Transcribe every record as it stands and set the images aside.

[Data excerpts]
--- --- ---

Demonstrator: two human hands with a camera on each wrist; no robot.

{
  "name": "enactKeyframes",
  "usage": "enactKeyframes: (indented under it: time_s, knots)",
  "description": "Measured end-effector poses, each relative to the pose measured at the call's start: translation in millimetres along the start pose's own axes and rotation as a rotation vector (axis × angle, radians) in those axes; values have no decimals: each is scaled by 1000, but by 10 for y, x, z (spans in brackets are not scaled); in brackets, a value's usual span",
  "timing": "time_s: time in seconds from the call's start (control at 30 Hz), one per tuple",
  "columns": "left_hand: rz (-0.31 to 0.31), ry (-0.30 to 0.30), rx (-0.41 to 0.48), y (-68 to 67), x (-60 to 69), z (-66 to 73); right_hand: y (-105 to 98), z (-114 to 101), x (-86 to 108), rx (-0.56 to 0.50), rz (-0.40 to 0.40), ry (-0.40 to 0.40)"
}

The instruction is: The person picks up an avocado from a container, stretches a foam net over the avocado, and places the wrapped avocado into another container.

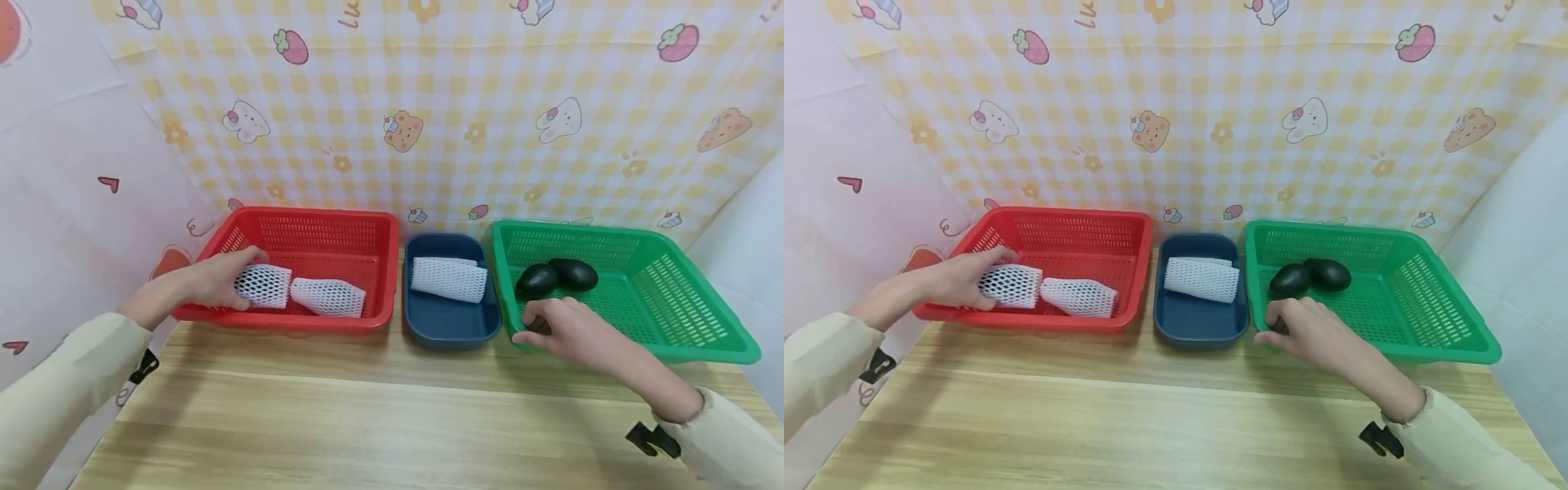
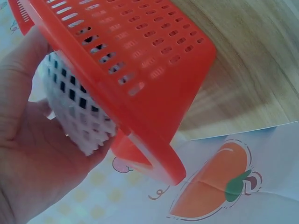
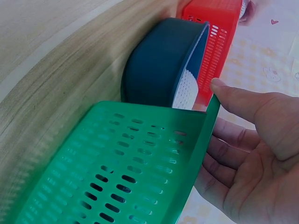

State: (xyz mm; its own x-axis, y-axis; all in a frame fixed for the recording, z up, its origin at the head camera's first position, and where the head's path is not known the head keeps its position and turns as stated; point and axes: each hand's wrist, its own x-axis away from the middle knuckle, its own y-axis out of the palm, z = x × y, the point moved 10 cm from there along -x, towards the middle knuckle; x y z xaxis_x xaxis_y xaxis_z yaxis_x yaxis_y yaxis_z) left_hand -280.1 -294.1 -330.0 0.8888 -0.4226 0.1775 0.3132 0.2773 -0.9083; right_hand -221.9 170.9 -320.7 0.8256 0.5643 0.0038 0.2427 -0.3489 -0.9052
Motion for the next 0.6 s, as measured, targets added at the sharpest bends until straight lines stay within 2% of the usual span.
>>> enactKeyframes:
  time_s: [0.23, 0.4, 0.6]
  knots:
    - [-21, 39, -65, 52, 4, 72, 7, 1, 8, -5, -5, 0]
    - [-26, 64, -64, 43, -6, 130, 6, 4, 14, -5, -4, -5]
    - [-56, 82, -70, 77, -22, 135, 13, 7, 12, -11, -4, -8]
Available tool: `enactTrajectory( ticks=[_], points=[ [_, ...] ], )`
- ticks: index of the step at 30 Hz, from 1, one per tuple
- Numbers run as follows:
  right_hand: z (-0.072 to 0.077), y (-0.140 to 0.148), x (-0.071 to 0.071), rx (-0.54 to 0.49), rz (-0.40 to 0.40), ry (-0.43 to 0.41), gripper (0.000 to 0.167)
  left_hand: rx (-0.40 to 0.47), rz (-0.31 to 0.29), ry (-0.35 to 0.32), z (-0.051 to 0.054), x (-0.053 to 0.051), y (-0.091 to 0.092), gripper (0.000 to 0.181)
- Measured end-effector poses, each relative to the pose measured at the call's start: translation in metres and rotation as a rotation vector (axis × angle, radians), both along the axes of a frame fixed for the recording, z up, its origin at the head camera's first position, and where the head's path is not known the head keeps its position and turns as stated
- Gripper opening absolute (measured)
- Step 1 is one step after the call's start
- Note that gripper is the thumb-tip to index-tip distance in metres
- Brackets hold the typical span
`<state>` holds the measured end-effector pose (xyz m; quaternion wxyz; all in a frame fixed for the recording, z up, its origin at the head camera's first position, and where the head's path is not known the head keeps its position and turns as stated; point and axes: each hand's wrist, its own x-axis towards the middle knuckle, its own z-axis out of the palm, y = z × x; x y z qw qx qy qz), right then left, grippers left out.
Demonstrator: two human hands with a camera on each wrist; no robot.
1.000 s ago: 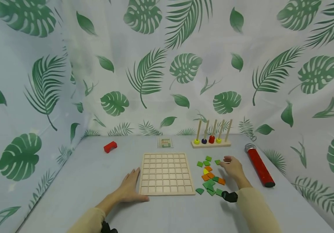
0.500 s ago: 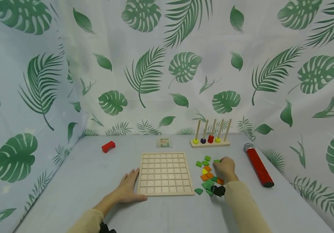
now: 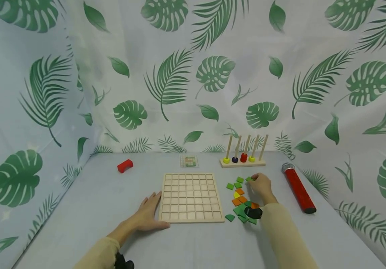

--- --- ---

• _Task result_:
Demonstrator: two human hands with a camera on each wrist; no robot.

{
  "name": "enactKeyframes",
  "usage": "enactKeyframes: (indented under it: time_s, knots)",
  "description": "Measured end-effector poses, each relative to the pose measured at the call's start: translation in millimetres along the start pose's own axes and rotation as a rotation vector (axis × angle, radians) in those axes; values have no decimals: each is scaled by 1000, but by 10 for y, x, z (spans in brackets are not scaled); in brackets, a value's usual span",
  "timing": "time_s: time in seconds from the call's start (control at 30 Hz), one per tuple",
  "columns": "left_hand: rz (-0.31 to 0.31), ry (-0.30 to 0.30), rx (-0.41 to 0.48), y (-68 to 67), x (-60 to 69), z (-66 to 73); right_hand: y (-105 to 98), z (-114 to 101), x (-86 to 108), rx (-0.56 to 0.50), rz (-0.40 to 0.40), ry (-0.40 to 0.40)"
}

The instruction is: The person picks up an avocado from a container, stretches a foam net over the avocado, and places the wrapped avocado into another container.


State: (xyz mm; its own x-axis, y-axis; all in a frame fixed for the recording, z up, its origin at the head camera's first position, and where the head's path is not known the head keeps its position and turns as stated; point and axes: each hand's wrist, its own x-axis away from the middle knuckle, its own y-axis out of the palm, z = x × y, the point moved 10 cm from there along -x, towards the middle knuckle; x y z xaxis_x xaxis_y xaxis_z yaxis_x yaxis_y yaxis_z) left_hand -280.1 -294.1 -330.0 0.8888 -0.4226 0.1775 0.3132 0.2773 -0.9083; right_hand -221.9 170.9 -320.7 0.8256 0.5643 0.0038 0.2427 -0.3489 -0.9052
Motion for the next 0.6 s, as measured, targets added at the sharpest bends until straight lines stay within 2% of the usual span.
>>> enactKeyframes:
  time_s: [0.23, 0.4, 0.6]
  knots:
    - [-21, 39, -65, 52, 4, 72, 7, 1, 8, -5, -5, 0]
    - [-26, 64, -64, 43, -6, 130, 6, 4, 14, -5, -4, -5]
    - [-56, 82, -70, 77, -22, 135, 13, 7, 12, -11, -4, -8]
Available tool: `enactTrajectory( ticks=[_], points=[ [_, ...] ], )`
- ticks: index of the step at 30 Hz, from 1, one per tuple
- Numbers run as follows:
  right_hand: z (-0.072 to 0.077), y (-0.140 to 0.148), x (-0.071 to 0.071), rx (-0.54 to 0.49), rz (-0.40 to 0.40), ry (-0.43 to 0.41), gripper (0.000 to 0.167)
  left_hand: rx (-0.40 to 0.47), rz (-0.31 to 0.29), ry (-0.35 to 0.32), z (-0.051 to 0.054), x (-0.053 to 0.051), y (-0.091 to 0.092), gripper (0.000 to 0.181)
- Measured end-effector poses, each relative to the pose measured at the call's start: translation in metres and rotation as a rotation vector (axis × angle, radians), both along the axes of a frame fixed for the recording, z up, its origin at the head camera's first position, and where the head's path is not known the head keeps its position and turns as stated
- Gripper opening absolute (measured)
- Step 1 is one step after the call's start
- Note that gripper is the thumb-tip to index-tip distance in metres
- Brackets hold the typical span
`<state>` holds the measured end-effector pose (xyz m; quaternion wxyz; all in a frame fixed for the recording, z up, its origin at the head camera's first position, and where the head's path is not known the head keeps its position and turns as stated; point and axes: each hand's wrist, its own x-axis towards the middle knuckle, its own z-axis out of the palm, y = z × x; x y z qw qx qy qz), right then left, grippers left out.
Demonstrator: two human hands with a camera on each wrist; no robot.
1.000 s ago: 
0.500 s ago: 
now: 

The exercise is now done.